▶ WHAT NEEDS TO BE DONE
Only the lines from the top of the data through the line containing "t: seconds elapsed" should be duplicated, exactly as they appear.

▶ DATA SECTION
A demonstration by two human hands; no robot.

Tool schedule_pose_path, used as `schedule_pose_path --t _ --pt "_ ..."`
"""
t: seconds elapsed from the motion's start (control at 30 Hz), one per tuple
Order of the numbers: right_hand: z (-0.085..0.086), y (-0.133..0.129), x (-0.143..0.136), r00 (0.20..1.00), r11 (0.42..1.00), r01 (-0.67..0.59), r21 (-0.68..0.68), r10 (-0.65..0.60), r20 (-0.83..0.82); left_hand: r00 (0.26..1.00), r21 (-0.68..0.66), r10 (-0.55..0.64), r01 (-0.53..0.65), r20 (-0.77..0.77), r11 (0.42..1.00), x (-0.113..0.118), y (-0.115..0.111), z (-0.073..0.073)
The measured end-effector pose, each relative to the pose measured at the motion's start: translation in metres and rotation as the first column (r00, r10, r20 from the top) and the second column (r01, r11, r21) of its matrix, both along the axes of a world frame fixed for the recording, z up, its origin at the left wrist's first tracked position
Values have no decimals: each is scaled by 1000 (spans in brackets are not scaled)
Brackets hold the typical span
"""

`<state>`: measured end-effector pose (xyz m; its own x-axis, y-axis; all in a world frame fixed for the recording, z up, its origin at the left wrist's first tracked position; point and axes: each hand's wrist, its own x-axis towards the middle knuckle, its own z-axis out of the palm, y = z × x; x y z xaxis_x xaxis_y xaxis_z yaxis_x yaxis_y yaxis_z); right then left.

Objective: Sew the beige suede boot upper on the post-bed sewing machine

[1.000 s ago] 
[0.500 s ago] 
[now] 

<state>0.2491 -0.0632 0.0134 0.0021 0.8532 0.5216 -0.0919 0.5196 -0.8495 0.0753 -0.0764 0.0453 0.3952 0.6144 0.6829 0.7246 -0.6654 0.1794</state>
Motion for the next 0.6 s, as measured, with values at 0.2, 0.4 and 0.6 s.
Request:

▶ ANSWER SECTION
A demonstration by two human hands; no robot.

Tool schedule_pose_path, used as `schedule_pose_path --t _ --pt "_ ..."`
"""
t: seconds elapsed from the motion's start (control at 30 Hz), one per tuple

That finishes the output.